Recently, when a city in the United States of America exploded into rioting and anarchy over the weekend following the death of a young African-American man in dubious circumstances at the hands of the police, hundreds of African-American agitated youths swept across the city burning and destroying properties and looting at will. However, the young man who was chased down by the police and killed had been arrested eighteen times previously by the police and had several convictions, mostly for drug possession and distribution. It also turned out that he had a difficult childhood. However, the person who was grabbing the headlines, around the same time, was the mother of another African-American 16-year-old boy who publicly smacked her son for taking part in the riot. She was caught on camera berating and clobbering her son and chasing him home after she spotted him carrying rocks to hurl at the police. She was even heard saying, “That’s my only son and at the end of the day I don’t want him to be another Freddie Gray.” The question is not just whether the young man was killed by the police, but what caused him to get to the station in life where he was chased down by the police.

The wise one at Proverbs 22:6 wrote, “Train up a child in the way he should go, and when he is old he will not depart from it.” Parents are custodians of their children. To them it is enjoined that they train and bring up their children in this world of vanity to keep them from sin and the snare of it. “He who spares his rod,” says Proverbs 13:24, “hates his son, but he who loves him disciplines him promptly.” It is the parent’s rod, not the rod of an enemy, that must be used by wisdom and love designed for good. It is good to begin correction and discipline with necessary restraints of children from that which is evil before vicious habits are confirmed. The branch is easily bent when it is tender. Parents who do not keep their children under a strict discipline, by all proper methods, pretending to be fond of them, ignore making them sensible for their faults. Maybe parents are afraid of offending them or that they would regret in their later years were they to discipline their children.

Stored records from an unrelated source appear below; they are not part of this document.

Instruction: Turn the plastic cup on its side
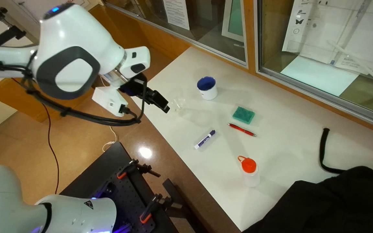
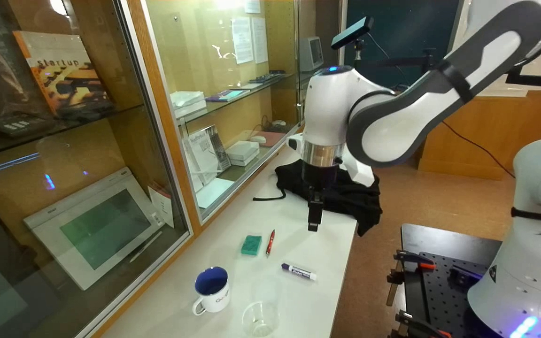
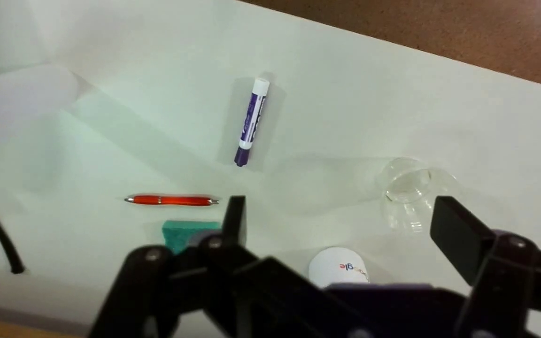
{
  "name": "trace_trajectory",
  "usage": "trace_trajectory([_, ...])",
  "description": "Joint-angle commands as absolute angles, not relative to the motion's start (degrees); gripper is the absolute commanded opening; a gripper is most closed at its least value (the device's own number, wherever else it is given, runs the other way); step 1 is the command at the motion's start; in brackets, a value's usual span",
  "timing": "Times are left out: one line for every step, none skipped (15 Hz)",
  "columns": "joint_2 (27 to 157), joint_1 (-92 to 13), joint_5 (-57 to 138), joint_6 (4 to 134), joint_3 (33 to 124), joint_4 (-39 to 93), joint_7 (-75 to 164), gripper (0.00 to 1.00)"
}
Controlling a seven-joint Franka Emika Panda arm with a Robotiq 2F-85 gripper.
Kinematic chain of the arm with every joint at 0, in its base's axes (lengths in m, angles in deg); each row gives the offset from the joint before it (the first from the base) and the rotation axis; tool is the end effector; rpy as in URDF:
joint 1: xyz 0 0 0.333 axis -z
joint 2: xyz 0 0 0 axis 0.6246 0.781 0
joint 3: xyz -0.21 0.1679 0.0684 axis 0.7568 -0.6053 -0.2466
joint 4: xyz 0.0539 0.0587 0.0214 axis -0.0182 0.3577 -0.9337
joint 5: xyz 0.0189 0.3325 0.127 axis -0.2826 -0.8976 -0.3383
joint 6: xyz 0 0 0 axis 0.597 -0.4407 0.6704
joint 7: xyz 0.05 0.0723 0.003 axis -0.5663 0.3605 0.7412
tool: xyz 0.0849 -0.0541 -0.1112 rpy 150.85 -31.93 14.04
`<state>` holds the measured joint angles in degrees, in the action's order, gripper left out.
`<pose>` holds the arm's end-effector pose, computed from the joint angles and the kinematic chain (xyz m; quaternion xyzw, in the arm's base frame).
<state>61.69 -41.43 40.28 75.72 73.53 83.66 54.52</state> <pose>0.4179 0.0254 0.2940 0.9936 0.0983 0.0520 0.0195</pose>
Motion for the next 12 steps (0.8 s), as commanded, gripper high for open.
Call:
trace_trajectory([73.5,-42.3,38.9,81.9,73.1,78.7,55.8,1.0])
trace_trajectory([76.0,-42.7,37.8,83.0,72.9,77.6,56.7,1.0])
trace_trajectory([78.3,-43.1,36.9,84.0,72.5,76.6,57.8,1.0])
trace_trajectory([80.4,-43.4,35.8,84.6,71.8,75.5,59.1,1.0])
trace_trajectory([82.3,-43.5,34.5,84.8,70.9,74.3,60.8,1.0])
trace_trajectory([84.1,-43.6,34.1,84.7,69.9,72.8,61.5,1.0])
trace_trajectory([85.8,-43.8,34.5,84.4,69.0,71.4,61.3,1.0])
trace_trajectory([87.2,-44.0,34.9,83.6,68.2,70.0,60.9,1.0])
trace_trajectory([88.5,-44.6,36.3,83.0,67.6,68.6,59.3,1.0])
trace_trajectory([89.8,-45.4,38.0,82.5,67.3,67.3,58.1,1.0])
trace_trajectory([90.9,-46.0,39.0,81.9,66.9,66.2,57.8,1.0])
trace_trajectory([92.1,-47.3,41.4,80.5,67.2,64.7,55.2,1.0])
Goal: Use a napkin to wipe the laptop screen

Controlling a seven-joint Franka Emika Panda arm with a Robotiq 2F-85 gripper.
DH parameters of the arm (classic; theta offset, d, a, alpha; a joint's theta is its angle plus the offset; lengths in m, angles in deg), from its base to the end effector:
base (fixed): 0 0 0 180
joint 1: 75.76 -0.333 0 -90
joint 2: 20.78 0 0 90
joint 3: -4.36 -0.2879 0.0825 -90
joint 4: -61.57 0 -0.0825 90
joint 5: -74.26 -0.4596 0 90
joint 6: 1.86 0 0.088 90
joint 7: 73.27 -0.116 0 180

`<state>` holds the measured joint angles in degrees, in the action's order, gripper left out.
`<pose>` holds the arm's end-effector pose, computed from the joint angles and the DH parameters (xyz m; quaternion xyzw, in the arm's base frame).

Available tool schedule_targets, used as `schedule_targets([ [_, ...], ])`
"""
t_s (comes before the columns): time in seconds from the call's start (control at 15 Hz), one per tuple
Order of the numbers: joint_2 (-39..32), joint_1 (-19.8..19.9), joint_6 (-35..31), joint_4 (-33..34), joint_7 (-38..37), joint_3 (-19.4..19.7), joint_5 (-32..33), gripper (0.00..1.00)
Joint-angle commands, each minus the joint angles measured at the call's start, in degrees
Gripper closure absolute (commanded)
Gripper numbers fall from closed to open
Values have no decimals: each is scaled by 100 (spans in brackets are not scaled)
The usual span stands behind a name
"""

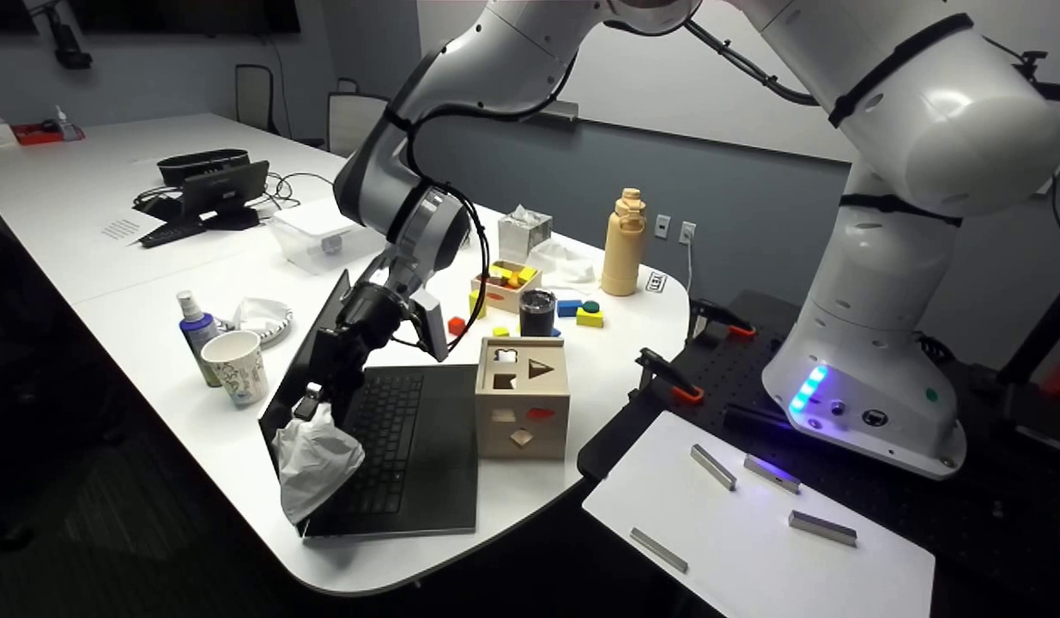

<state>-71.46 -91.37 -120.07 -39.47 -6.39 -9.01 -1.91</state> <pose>0.5157 0.3660 -0.0128 -0.7928 -0.2204 0.0579 0.5653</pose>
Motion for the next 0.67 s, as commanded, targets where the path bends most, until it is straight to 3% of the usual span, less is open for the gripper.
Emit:
schedule_targets([
  [0.0, -421, -101, -73, 449, -291, 48, 62, 100],
  [0.6, -875, 7, -604, 780, -405, 30, -161, 100],
])
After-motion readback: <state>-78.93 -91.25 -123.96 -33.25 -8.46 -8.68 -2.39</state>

In the Old Testament Book of 1 Samuel in its second and third chapters, we read about the two sons of Eli, who was one of the judges that ruled over the nation of Israel before kings were appointed to rule over them. The sons of Eli, Hophni and Phinehas, the Bible says, were corrupt, and they did not know the Lord (1 Samuel 2:12). It is parents’ responsibility to instill the fear and respect of God in their children. Eli’s sons committed grievous sins because they did not know the Lord. They treated the Lord’s sacrifices with contempt (1 Samuel 2:3-17). They were very immoral. They gave into lusts and indulged in all kinds of vices (1 Samuel 2:22). Yet, the most tragic of all was, the Bible says, “his sons made themselves vile, and he did not restrain them” (1 Samuel 3:13). Again, it is the parents’ awesome responsibility to raise their children in the training and admonition of the Lord (Ephesians 6:4), and among other things that means restraining them. They should not be left to do and to have everything they desire. When we fail to raise our children in the discipline of the Lord, we are honoring our children above God (1 Samuel 2:29). Our world today is being influenced by immorality on television and in the movies, pornography in reading materials, and in music, and the deification of human bodies along with the making of worldly pleasure the highest priority. “Evil companionship corrupts good morals” (1 Corinthians 15:33).

There is an urgent need in our day for parental restraint of their children. There is a strong tendency to do evil, and this is aided by so many examples of evil in our world and by so many temptations. Parental restraint is imperative. As parents, it is our duty not only to the children but also to God to rear our children properly before Him. To omit or to neglect parental restraint is ruinous not only to children, but in many cases to parents also (1 Samuel 3:13).